* _Material shown_
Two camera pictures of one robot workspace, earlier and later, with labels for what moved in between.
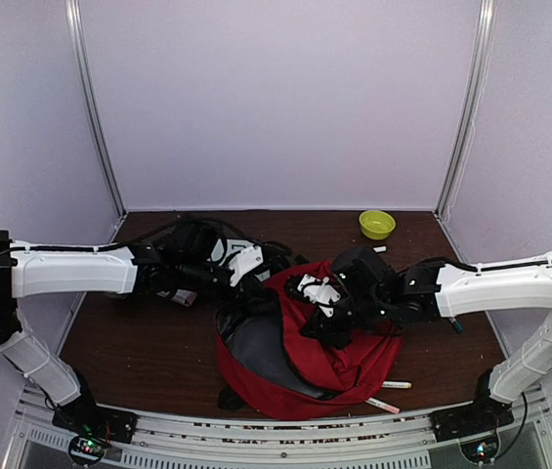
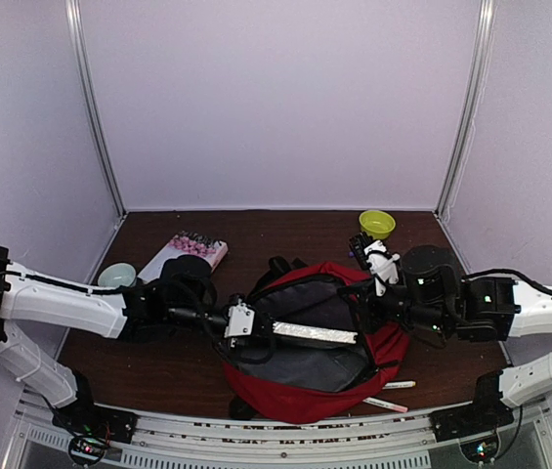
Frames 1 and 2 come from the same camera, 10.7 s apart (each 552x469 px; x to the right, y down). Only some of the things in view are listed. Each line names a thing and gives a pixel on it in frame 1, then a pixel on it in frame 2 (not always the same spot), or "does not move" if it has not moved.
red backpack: [267, 363] does not move
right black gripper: [325, 332] → [371, 302]
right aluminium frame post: [479, 82] does not move
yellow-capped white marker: [396, 384] does not move
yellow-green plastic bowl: [376, 225] does not move
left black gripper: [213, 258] → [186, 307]
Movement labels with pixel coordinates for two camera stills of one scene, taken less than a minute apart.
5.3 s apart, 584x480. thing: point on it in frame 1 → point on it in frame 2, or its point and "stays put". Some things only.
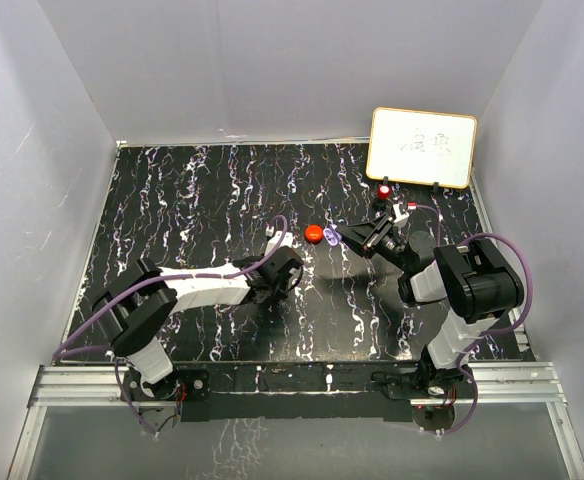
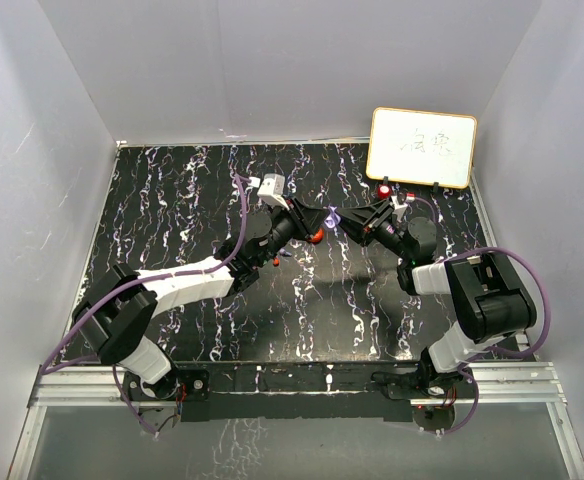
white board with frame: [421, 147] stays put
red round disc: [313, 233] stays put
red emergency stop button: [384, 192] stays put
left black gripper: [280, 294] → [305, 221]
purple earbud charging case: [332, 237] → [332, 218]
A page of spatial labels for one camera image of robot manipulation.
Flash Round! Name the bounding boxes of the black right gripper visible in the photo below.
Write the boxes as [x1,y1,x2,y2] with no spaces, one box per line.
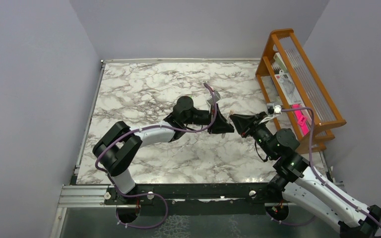
[230,111,277,159]

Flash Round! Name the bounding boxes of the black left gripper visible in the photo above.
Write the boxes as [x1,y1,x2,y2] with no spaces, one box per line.
[183,103,234,133]

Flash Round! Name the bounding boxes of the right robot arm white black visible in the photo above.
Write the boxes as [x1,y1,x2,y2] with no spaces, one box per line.
[230,112,381,238]

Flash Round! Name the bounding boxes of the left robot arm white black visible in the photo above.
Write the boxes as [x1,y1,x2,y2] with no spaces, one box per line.
[92,96,234,204]

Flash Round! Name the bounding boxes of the orange wooden rack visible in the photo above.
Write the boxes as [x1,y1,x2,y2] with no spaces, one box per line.
[255,28,346,154]

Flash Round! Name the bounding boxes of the pink item in rack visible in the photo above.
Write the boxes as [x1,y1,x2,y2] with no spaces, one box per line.
[291,104,310,135]

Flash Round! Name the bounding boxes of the white booklet in rack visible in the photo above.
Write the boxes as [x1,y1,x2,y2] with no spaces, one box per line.
[272,53,303,106]

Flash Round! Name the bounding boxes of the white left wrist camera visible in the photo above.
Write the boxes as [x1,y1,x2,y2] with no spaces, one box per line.
[206,91,221,109]

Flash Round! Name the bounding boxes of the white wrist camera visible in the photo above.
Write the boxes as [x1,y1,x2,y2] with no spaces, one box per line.
[206,91,221,109]
[267,103,282,115]

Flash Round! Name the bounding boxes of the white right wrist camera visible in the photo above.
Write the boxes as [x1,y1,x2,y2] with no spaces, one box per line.
[267,103,282,115]

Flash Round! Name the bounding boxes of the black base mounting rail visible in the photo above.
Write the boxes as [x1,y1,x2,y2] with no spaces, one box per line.
[104,182,283,216]

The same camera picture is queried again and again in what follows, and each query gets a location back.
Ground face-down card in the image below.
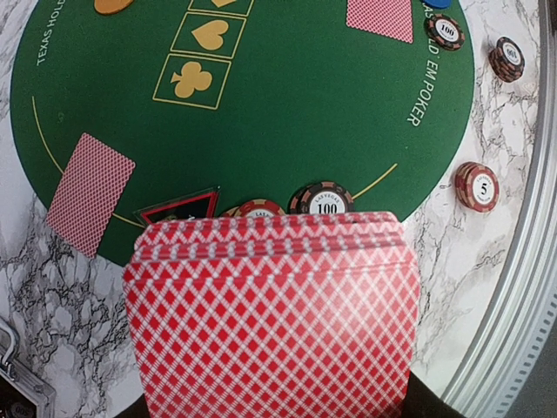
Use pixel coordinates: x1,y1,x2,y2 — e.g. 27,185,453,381
346,0,413,44
46,133,136,258

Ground round green poker mat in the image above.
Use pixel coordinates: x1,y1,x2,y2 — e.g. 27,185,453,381
9,1,474,265

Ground aluminium poker chip case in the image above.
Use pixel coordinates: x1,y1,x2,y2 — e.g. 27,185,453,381
1,319,56,417

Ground dark chips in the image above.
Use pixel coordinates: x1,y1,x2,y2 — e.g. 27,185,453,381
424,14,466,51
288,181,354,215

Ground orange big blind button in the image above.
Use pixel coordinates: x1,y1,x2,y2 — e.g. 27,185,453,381
94,0,134,16

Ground pink playing card deck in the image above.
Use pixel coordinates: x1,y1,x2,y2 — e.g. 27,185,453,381
123,212,420,417

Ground dark red poker chip stack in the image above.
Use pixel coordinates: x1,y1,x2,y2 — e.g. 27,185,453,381
488,37,526,83

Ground front aluminium rail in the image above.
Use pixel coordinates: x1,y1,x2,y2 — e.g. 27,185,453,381
441,1,556,417

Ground black triangular all-in button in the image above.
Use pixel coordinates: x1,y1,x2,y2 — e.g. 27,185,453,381
134,185,220,226

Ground blue small blind button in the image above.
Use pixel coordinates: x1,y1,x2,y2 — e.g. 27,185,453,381
423,0,453,10

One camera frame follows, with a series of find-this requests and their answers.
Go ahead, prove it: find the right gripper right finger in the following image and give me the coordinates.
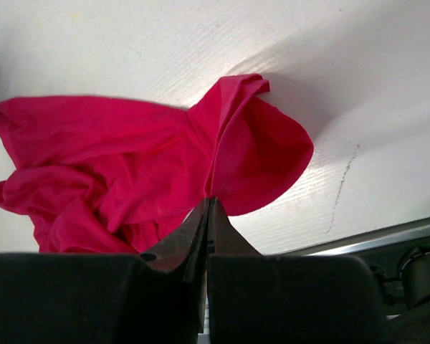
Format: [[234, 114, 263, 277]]
[[207, 197, 261, 257]]

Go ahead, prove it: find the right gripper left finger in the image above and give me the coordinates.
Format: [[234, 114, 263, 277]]
[[140, 198, 210, 283]]

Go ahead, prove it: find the bright red t-shirt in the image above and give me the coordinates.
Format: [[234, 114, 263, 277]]
[[0, 75, 313, 254]]

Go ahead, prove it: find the aluminium mounting rail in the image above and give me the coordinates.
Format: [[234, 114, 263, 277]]
[[289, 217, 430, 256]]

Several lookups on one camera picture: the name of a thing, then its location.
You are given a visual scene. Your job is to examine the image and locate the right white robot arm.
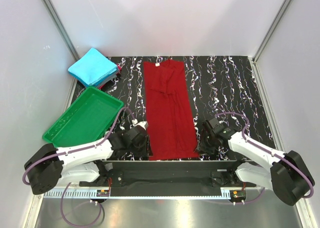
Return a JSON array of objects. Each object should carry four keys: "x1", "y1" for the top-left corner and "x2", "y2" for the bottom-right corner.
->
[{"x1": 196, "y1": 117, "x2": 315, "y2": 206}]

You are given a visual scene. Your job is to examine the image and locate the left aluminium frame post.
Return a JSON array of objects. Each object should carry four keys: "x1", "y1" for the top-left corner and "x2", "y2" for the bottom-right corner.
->
[{"x1": 41, "y1": 0, "x2": 80, "y2": 61}]

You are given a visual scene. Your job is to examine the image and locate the aluminium frame post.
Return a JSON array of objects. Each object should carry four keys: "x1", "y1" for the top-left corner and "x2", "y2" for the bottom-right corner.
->
[
  {"x1": 41, "y1": 0, "x2": 80, "y2": 61},
  {"x1": 252, "y1": 0, "x2": 293, "y2": 64}
]

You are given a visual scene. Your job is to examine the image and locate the folded grey shirt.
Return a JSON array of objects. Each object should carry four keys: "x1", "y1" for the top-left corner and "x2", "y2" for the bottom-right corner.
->
[{"x1": 96, "y1": 71, "x2": 118, "y2": 89}]

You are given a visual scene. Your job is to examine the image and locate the white slotted cable duct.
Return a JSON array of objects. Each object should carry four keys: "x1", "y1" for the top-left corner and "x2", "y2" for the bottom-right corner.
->
[{"x1": 44, "y1": 187, "x2": 247, "y2": 200}]

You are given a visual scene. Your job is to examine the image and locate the right aluminium frame post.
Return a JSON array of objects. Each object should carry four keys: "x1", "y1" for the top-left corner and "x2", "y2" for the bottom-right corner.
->
[{"x1": 252, "y1": 0, "x2": 293, "y2": 64}]

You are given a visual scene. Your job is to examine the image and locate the green plastic tray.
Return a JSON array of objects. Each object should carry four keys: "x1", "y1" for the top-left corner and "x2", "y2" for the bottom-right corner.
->
[{"x1": 42, "y1": 86, "x2": 124, "y2": 147}]

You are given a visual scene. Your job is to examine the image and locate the folded light blue shirt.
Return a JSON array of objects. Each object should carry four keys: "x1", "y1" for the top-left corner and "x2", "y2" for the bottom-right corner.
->
[{"x1": 67, "y1": 48, "x2": 118, "y2": 87}]

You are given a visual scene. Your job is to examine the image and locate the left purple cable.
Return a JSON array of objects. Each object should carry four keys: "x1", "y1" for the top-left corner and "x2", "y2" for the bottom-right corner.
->
[{"x1": 22, "y1": 107, "x2": 137, "y2": 226}]

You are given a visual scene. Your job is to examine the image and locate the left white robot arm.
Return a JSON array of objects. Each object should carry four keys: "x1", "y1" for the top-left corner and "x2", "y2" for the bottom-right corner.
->
[{"x1": 22, "y1": 121, "x2": 148, "y2": 195}]

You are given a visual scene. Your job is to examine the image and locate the red t shirt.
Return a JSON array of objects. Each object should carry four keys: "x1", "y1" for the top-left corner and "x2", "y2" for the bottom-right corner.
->
[{"x1": 143, "y1": 59, "x2": 198, "y2": 161}]

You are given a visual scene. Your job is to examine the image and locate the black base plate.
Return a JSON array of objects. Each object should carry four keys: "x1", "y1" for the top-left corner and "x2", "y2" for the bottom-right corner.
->
[{"x1": 79, "y1": 160, "x2": 253, "y2": 193}]

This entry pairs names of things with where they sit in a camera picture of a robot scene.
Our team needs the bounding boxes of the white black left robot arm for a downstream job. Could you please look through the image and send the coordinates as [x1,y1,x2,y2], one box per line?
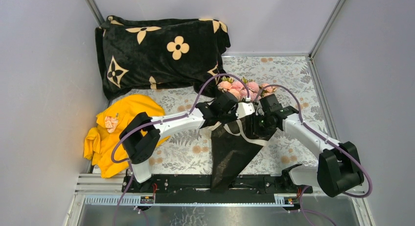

* _What to produce_
Scan the material for lines with the word "names", and copy each line you find.

* _Solution below_
Frames 1 and 2 come from the same camera, 10.7 s apart (each 552x469 px; x to the right, y down). Only some of the things in view are listed. Each line names a thing and gives a pixel on it in frame 1, then a pixel on it in frame 2 (not always the same spot), or "does not move" if it has not moved.
This entry pairs names of things with where they sit in a camera picture of a robot scene.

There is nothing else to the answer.